▶ **PROBLEM DETAILS**
Figure out how many lines in these records contain "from". Only the number belongs in the reply.

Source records
=== Begin Enclosure ===
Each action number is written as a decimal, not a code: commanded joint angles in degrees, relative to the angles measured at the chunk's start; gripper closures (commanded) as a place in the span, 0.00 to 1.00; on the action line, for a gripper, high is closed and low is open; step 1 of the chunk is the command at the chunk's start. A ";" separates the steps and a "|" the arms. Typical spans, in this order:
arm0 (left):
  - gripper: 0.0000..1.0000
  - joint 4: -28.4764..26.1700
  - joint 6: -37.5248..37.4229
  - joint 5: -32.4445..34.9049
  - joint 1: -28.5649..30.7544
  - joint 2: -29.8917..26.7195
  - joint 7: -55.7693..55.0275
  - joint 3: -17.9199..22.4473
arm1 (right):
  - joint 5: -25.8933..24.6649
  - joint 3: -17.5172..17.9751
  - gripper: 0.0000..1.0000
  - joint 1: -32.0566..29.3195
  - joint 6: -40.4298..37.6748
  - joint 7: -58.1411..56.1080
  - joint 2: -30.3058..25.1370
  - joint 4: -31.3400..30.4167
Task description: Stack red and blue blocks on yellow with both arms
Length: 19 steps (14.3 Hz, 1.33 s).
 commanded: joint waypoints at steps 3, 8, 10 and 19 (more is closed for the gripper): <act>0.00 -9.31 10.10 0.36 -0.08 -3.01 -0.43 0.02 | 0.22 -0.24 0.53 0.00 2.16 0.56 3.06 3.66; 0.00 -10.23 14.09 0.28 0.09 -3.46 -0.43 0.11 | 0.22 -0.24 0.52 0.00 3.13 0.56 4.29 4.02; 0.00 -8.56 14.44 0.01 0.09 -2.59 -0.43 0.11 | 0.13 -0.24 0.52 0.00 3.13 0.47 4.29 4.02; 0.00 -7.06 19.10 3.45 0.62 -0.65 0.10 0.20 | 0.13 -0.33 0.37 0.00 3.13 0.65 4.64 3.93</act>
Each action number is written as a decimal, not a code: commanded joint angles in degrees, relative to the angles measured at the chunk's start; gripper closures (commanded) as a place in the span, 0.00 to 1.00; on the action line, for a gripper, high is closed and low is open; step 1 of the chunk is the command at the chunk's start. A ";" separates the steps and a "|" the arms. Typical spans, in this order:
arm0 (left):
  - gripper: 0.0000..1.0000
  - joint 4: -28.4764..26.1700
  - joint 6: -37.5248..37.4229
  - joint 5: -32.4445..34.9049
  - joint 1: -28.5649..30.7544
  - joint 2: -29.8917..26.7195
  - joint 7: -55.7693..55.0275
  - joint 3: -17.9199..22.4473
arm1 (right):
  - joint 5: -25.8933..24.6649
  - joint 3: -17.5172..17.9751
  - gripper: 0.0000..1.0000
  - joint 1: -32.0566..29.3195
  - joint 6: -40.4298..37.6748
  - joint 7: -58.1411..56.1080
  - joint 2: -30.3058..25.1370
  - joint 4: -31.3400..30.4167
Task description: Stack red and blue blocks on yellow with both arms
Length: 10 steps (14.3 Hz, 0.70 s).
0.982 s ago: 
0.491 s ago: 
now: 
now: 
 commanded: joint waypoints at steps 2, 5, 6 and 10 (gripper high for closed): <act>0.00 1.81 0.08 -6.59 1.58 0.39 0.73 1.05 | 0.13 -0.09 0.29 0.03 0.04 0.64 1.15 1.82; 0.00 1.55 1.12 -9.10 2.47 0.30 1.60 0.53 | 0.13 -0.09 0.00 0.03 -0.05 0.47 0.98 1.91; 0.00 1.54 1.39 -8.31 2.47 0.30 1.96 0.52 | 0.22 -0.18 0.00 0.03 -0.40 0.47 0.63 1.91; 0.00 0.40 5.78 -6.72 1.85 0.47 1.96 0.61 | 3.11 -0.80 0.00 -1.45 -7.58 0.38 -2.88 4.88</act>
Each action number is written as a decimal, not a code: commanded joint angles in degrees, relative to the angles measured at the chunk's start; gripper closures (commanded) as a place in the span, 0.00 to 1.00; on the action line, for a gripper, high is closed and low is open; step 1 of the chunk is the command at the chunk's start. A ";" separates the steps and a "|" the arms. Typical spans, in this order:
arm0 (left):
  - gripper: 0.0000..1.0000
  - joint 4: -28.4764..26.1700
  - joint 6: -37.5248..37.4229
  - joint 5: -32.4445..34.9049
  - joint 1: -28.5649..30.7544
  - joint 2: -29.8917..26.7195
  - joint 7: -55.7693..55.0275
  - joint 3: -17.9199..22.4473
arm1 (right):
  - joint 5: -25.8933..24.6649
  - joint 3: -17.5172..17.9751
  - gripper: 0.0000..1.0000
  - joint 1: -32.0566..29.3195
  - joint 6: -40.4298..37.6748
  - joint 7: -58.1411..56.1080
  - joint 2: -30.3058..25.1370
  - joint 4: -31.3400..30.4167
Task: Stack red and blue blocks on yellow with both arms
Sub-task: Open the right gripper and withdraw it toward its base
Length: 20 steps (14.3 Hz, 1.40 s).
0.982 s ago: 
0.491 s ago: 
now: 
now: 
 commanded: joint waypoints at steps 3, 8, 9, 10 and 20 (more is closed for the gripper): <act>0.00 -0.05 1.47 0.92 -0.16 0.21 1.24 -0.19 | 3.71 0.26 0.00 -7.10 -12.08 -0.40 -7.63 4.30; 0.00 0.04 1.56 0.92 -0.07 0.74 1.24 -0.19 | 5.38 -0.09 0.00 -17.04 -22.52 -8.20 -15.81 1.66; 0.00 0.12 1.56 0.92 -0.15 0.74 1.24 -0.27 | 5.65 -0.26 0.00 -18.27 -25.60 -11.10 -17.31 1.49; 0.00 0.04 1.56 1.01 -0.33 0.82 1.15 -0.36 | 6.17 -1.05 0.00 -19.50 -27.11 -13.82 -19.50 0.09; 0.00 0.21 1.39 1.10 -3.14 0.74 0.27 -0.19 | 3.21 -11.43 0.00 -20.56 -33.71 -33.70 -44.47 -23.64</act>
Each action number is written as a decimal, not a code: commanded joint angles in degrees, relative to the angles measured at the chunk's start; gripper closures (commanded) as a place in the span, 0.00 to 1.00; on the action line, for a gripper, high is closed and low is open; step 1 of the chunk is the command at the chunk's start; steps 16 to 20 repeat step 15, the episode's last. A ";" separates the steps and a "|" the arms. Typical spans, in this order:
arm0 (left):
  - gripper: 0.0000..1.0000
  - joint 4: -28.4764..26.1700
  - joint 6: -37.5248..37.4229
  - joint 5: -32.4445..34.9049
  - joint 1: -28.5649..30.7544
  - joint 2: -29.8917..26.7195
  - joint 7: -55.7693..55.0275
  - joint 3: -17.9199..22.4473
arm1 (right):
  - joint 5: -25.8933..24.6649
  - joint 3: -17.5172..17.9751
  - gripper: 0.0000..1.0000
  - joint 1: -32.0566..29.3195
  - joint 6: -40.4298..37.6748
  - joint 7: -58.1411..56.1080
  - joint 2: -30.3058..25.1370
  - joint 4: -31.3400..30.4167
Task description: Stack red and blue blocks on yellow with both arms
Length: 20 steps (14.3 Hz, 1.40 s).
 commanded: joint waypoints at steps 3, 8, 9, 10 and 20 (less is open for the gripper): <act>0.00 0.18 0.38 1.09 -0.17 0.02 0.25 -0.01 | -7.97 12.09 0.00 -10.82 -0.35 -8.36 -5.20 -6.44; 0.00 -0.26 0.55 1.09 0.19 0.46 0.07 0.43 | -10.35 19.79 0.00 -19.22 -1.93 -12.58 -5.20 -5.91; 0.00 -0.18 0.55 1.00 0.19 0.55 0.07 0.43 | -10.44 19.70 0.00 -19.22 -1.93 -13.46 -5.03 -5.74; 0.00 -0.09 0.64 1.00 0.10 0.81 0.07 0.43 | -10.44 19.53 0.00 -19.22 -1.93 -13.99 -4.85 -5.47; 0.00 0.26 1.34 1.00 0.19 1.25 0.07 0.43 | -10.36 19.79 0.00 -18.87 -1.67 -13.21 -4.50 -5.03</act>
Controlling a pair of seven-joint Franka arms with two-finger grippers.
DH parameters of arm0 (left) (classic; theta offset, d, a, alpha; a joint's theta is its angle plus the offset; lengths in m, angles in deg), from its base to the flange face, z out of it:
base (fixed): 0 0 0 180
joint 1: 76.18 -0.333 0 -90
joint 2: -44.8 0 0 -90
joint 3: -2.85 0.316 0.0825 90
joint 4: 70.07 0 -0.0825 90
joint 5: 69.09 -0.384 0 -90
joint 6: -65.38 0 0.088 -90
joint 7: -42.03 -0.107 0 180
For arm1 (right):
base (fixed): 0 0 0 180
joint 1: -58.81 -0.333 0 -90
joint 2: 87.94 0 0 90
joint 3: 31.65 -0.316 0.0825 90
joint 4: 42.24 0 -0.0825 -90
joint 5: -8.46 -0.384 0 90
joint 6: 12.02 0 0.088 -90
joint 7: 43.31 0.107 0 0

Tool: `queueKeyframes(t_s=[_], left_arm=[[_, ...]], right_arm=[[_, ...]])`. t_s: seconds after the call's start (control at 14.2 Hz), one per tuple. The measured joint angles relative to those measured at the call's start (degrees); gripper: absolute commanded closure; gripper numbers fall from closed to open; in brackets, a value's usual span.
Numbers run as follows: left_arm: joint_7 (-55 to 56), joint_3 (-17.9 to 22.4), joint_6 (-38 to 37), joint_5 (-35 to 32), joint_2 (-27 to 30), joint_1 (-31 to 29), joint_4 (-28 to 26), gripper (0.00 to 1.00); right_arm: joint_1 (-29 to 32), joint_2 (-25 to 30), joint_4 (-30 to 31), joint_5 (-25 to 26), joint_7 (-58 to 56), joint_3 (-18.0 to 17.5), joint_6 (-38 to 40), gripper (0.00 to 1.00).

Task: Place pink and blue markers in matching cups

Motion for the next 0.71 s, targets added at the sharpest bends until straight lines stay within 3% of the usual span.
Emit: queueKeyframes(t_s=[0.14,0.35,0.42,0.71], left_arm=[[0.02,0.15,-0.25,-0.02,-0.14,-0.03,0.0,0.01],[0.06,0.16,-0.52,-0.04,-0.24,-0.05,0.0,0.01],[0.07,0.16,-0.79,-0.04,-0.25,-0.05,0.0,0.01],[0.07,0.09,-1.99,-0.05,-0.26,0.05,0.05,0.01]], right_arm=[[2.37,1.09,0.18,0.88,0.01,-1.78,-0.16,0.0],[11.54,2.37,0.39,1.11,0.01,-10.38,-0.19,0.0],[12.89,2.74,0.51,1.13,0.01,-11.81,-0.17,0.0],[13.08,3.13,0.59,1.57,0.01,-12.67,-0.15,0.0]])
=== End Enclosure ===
▶ **ANSWER TO THIS PROBLEM**
2